Qu’est-ce que c’est ?

SAINT-GERMAIN

Si j’étais madame la baronne, je ne suspendrais plus ma perruche au-dessus de cet établissement public…

LA BARONNE

Pourquoi ?…

SAINT-GERMAIN

Elle y apprend des locutions… à faire rougir Cambronne… qui pourtant n’était pas chipie !…

LA BARONNE

Comment !…

SAINT-GERMAIN

AIR : Depuis longtemps j’aimais Adèle.

Hier, poliment je la questionne :
« As-tu déjeuné, mon Jacquot ? »
Elle me répond… mais d’vant m’am’la baronne,
Je n’os’rai pas redir’ce vilain mot…
LA BARONNE

Quel mot ? parlez…

SAINT-GERMAIN

Oh ! jamais !

LA BARONNE

Je l’ordonne !

SAINT-GERMAIN
Madam’l’exige… Eh bien, à cet oiseau,
J’demande : « As-tu déjeuné, ma mignonne ? »
Ell’me répond… : « Oui, oui, oui, vieux chameau ! »
Ell’m’a traité, madame de vieux chameau !
LA BARONNE et MARIE

Oh ! l’horreur !

LA BARONNE

Demain, nous lui chercherons une autre place (saint-Germain la pose à gauche sur un meuble.) Pauvre petite bête ! j’y tiens ! je ne la donnerais pas pour dix louis… c’est le dernier présent de mon mari, feu M. le baron de Flasque-mont (Saint-Germain soulève son chapeau.), chevalier de Saint-Louis (Même jeu.), commandeur de l’ordre de Ferdinand (Même jeu.), grand cordon de Westphalie.

SAINT-GERMAIN,même jeu et à part

C’est ça qui use les chapeaux.

LA BARONNE,continuant

Et marguillier honoraire de Saint-Jean-de-Latran… à Rome !

SAINT-GERMAIN

Oh !…

Il se découvre tout à fait et s’incline.

LA BARONNE

Très bien… j’aime ces témoignages de respect…

SAINT-GERMAIN

Quand il s’agit de rendre hommage… (Il tousse, à part.) Cré nom !…

LA BARONNE

Ce pauvre Saint-Germain !… Vous avez là une bien mauvaise toux.

SAINT-GERMAIN

Madame, m’honore… ça se passera cette nuit…

LA BARONNE

Cette nuit ! en restant jusqu’à quatre ou cinq heures du matin dans un vestibule ouvert à tous les vents !… il n’en faudrait pas davantage pour attraper une bonne fluxion de poitrine…

SAINT-GERMAIN

C’est madame qui l’est, bonne… de poitrine…

LA BARONNE

Je me passerai de vous ce soir… Joseph vous remplacera.
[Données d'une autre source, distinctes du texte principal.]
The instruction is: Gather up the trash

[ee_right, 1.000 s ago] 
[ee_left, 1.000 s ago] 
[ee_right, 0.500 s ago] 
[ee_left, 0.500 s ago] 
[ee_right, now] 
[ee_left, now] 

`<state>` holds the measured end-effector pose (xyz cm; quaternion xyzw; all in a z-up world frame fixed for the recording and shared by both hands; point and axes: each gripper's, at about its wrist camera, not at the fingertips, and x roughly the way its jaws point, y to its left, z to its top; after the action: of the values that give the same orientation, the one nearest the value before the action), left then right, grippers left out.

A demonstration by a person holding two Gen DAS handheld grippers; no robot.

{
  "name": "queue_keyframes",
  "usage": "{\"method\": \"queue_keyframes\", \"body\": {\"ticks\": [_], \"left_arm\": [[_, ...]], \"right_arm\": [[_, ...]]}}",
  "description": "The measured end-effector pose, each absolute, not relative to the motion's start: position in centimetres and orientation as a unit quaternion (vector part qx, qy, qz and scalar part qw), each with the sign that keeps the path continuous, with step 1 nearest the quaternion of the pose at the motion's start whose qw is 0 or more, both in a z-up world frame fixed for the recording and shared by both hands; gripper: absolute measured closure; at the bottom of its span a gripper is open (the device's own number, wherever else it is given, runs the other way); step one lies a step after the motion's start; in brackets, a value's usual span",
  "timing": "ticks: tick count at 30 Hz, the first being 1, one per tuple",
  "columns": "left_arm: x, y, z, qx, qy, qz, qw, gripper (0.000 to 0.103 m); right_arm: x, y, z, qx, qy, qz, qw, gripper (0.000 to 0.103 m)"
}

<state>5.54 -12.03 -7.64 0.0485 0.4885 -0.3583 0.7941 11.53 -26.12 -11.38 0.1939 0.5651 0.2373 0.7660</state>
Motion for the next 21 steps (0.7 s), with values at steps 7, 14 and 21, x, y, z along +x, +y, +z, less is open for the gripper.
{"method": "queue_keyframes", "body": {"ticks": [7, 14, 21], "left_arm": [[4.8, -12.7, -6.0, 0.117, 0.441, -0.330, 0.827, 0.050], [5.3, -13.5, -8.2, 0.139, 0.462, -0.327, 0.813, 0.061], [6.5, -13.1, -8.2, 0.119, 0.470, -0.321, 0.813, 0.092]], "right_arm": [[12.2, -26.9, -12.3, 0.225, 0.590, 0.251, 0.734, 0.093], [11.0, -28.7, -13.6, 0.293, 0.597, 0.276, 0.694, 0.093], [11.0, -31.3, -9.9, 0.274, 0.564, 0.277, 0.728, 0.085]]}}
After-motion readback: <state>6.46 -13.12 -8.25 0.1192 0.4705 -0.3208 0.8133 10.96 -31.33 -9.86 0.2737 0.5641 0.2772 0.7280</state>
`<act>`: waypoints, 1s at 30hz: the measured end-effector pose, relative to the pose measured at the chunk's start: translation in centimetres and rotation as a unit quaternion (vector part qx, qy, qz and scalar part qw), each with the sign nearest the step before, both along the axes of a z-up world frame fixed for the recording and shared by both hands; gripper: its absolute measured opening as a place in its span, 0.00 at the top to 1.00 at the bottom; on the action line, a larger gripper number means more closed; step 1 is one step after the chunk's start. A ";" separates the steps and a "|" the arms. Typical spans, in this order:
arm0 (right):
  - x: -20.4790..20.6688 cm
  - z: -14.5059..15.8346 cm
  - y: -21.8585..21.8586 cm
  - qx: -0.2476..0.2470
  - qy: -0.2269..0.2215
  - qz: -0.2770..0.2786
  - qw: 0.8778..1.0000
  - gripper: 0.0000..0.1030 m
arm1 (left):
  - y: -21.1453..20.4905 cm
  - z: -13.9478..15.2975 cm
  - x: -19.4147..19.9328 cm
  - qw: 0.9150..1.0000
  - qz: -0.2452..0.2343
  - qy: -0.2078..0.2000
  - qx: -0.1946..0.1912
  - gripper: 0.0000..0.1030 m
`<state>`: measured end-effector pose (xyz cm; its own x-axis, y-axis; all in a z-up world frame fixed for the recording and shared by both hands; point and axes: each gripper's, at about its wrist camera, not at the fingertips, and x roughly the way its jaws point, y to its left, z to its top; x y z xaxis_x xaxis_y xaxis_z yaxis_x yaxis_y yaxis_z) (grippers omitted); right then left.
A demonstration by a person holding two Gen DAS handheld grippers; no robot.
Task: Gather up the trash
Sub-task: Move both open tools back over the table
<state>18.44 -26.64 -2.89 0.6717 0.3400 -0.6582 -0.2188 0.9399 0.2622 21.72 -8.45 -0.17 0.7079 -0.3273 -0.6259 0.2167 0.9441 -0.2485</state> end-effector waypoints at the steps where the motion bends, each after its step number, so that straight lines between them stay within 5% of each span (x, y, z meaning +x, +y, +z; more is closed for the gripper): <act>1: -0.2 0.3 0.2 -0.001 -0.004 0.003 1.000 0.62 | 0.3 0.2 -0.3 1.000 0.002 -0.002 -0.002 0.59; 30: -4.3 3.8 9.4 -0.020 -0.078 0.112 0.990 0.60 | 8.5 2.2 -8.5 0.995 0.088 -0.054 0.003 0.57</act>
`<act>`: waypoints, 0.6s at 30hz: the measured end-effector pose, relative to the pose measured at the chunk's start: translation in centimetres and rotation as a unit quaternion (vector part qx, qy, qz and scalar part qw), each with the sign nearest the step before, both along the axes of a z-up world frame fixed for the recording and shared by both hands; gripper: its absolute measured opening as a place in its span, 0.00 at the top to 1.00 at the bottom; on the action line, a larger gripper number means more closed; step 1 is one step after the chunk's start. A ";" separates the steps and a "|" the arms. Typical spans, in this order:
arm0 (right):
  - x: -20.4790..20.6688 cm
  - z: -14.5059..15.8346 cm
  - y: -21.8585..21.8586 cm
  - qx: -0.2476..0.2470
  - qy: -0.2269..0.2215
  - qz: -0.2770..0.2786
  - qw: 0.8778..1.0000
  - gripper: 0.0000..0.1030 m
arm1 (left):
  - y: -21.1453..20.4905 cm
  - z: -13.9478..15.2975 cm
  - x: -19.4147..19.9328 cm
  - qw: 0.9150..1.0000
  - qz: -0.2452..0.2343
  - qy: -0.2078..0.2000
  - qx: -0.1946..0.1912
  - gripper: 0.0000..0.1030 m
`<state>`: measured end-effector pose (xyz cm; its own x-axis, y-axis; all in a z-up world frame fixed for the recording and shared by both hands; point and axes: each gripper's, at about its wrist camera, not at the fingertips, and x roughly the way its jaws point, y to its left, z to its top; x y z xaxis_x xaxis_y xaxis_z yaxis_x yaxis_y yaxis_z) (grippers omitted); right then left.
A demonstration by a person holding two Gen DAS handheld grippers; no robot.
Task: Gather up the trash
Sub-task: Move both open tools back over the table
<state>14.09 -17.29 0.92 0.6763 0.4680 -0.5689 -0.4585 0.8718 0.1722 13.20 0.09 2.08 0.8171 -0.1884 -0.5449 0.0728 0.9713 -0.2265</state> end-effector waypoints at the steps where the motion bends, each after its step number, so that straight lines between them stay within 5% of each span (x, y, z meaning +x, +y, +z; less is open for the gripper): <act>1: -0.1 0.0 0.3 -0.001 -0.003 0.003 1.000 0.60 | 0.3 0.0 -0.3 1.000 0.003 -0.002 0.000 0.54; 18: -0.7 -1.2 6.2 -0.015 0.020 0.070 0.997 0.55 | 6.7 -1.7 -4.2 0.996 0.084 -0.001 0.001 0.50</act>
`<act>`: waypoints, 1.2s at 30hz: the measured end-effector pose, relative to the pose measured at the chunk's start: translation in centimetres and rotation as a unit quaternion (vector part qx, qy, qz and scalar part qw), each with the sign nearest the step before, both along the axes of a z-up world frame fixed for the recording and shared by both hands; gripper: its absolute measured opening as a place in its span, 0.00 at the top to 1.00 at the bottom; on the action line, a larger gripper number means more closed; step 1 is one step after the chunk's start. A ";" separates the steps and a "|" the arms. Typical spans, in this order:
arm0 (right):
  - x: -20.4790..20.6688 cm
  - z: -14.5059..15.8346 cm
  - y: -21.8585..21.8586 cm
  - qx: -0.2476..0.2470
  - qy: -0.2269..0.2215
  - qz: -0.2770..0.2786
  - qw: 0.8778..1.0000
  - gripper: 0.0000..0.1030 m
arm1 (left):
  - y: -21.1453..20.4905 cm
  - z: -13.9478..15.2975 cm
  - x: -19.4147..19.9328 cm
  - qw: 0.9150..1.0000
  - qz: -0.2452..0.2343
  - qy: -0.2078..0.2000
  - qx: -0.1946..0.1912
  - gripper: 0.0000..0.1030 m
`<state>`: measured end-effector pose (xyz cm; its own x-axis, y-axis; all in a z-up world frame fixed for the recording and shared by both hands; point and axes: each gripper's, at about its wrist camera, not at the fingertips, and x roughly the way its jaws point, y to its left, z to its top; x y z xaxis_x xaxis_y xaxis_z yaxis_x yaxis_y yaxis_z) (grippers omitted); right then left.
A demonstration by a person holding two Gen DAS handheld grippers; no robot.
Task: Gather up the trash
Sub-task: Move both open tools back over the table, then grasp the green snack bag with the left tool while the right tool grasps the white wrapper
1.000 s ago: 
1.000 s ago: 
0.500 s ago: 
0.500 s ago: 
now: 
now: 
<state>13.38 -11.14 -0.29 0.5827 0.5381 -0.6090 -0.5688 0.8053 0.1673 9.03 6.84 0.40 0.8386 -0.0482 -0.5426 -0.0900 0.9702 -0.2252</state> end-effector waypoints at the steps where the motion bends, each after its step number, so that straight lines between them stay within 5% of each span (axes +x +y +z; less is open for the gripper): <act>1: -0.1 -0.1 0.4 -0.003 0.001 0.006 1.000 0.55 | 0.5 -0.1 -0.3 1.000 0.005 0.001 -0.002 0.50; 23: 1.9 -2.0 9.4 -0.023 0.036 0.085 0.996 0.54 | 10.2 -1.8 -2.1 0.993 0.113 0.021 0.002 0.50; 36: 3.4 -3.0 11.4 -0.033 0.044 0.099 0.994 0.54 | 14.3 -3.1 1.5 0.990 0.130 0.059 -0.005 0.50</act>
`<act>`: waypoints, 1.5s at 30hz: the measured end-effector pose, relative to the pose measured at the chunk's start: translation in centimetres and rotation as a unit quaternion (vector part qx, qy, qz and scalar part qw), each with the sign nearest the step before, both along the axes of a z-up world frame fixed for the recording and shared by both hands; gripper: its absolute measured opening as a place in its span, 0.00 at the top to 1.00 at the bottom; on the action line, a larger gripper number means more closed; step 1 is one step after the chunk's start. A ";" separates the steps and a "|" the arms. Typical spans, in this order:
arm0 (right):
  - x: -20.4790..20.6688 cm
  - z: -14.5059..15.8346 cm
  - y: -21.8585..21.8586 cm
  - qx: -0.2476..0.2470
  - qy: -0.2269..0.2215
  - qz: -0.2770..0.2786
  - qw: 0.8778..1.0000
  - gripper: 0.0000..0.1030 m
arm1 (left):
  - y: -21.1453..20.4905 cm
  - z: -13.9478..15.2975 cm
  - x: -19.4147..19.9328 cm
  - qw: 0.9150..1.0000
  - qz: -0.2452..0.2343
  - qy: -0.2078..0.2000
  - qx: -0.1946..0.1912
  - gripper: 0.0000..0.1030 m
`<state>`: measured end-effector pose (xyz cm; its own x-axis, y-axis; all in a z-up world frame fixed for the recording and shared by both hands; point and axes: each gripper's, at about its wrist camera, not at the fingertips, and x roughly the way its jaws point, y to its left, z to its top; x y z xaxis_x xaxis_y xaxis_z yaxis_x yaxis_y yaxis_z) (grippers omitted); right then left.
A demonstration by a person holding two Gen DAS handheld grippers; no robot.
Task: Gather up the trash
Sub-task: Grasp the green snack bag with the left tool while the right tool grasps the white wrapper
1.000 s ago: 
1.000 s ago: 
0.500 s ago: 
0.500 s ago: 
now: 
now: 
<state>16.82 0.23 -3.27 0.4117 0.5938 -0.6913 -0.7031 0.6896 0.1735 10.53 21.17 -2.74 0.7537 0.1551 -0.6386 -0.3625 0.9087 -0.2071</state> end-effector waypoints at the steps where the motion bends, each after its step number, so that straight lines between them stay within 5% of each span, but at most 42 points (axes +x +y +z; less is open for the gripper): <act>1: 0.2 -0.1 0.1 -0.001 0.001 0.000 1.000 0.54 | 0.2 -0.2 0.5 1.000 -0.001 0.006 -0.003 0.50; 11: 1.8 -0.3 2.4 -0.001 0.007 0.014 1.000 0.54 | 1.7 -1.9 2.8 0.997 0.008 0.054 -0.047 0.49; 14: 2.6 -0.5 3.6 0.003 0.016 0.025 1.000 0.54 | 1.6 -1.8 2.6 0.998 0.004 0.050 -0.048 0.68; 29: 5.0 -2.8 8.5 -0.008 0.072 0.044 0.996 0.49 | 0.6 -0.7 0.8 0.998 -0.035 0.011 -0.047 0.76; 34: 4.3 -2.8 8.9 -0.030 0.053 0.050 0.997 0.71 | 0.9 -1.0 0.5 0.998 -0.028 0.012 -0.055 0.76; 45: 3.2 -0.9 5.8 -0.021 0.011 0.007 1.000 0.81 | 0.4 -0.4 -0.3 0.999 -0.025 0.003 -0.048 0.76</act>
Quant à vous, Marie… Comment ! vous voilà encore à coudre, à l’heure qu’il est ?

MARIE

Madame sait bien que je n’aime pas à me croiser les bras…

Saint-Germain décroise vivement ses bras et se jette après un fauteuil qu’il frotte avec acharnement.

LA BARONNE

Vous aussi, Saint-Germain ? laissez cela…

SAINT-GERMAIN,résistant

Non, madame ! non, madame !

LA BARONNE

Assez !… je le veux !… Allez vous reposer tout de suite…

SAINT-GERMAIN

Ah ! madame, quand on ne travaille pas, le pain qu’on mange est bien amer !…

LA BARONNE,à part

Pauvre garçon ! quelle noblesse de sentiments ! (Haut.) Marie… rentrez aussi… je l’exige…

MARIE

C’est pour obéir à madame la baronne.